Aos problemas referidos juntar‐se‐ão outros, se consideramos a utilização das TIC na mediação da colaboração entre professores, por meio da constituição de redes de aprendizagem suportadas pela tecnologia. Segundo Chagas (2002), estas redes podem ser constituídas quando há colaboração, e é a colaboração que as mantém activas e que possibilita o seu funcionamento. Além disso, este tipo de colaboração integrada em rede pode dar novas dimensões e profundidade às questões abordadas, já que um número de intervenientes vasto e diversificado resulta em interacções entre pessoas com níveis de formação, conhecimentos, vivências, percepções, atitudes e valores distintos. Porém, estas evidências e a crescente disponibilização de meios tecnológicos parecem não ser suficientes para convencer os professores, que se mantêm afastados das iniciativas que envolvam a criação e o desenvolvimento de redes que possam originar as redes de aprendizagem. A autora refere ainda as razões que provocam esse afastamento:
‐ falta de recursos e de apoio técnico traduzido na disponibilidade dos computadores e de ligações à Internet, bem como a falta de pessoal especializado que assegure o bom funcionamento dos recursos;
‐ falta de tempo para estar ligado à rede e poder consultar os materiais publicados, as intervenções dos restantes participantes, para intervir de modo construtivo, ou conceber e concretizar as estratégias de integração, nas práticas lectivas, do trabalho em curso na rede;
‐ falta de formação materializada na inabilidade de manipular as diferentes ferramentas de comunicação e os processos de pesquisa e de publicação na Internet;
‐ falta de uma estrutura organizacional apropriada na escola já que muitas escolas não desenvolvem projectos que abranjam toda a comunidade educativa na utilização das TIC; ‐ falta de incentivos ao nível da disponibilidade de recursos em português na WWW, com uma ligação aos conteúdos programáticos dos diferentes níveis de ensino;
‐ falta de hábitos de colaboração, já que parece não existir uma tradição de colaboração que leve os professores, espontaneamente, a reunirem‐se de forma a abordar e a procurar resolver os problemas próprios da sua actividade profissional.

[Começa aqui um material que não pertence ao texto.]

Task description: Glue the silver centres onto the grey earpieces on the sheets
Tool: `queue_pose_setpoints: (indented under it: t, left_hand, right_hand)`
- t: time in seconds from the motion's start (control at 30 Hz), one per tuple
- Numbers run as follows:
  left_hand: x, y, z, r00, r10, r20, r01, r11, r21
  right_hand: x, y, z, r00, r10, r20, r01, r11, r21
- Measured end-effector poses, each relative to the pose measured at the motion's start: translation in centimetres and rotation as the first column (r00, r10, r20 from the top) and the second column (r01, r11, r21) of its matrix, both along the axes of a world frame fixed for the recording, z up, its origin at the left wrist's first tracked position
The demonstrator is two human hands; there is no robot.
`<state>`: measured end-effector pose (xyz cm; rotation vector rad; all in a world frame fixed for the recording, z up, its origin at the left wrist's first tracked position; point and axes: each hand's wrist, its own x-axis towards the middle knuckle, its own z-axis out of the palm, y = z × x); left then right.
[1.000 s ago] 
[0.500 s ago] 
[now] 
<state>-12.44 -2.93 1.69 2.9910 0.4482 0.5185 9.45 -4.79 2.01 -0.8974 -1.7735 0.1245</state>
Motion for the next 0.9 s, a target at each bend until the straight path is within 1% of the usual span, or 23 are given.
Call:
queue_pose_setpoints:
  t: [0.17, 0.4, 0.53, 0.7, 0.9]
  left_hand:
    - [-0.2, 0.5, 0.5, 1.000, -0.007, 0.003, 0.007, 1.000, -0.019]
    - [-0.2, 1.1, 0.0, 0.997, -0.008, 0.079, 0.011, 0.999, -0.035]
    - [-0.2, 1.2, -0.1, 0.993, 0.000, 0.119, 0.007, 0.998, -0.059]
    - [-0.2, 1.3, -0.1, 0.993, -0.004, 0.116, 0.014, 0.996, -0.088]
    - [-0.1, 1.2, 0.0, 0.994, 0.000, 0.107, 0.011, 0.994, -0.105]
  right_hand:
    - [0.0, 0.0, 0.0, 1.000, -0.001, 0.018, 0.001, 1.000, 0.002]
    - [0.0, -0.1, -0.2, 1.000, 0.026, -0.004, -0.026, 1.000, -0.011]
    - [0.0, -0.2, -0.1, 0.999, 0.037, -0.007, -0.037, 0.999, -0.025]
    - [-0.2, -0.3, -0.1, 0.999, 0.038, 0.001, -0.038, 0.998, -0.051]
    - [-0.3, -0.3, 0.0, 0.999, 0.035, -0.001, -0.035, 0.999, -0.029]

Se a génese das redes de aprendizagem19 suportadas pelas TIC está na colaboração e na conjugação de esforços para resolver problemas comuns, consideramos que a entrada de novas ferramentas na escola e a forma de as integrar nas práticas pedagógicas possam ser motivo para potenciar mais e melhor colaboração entre professores, sem preocupações de barreiras geográficas, como relatam Marques et al. (2008).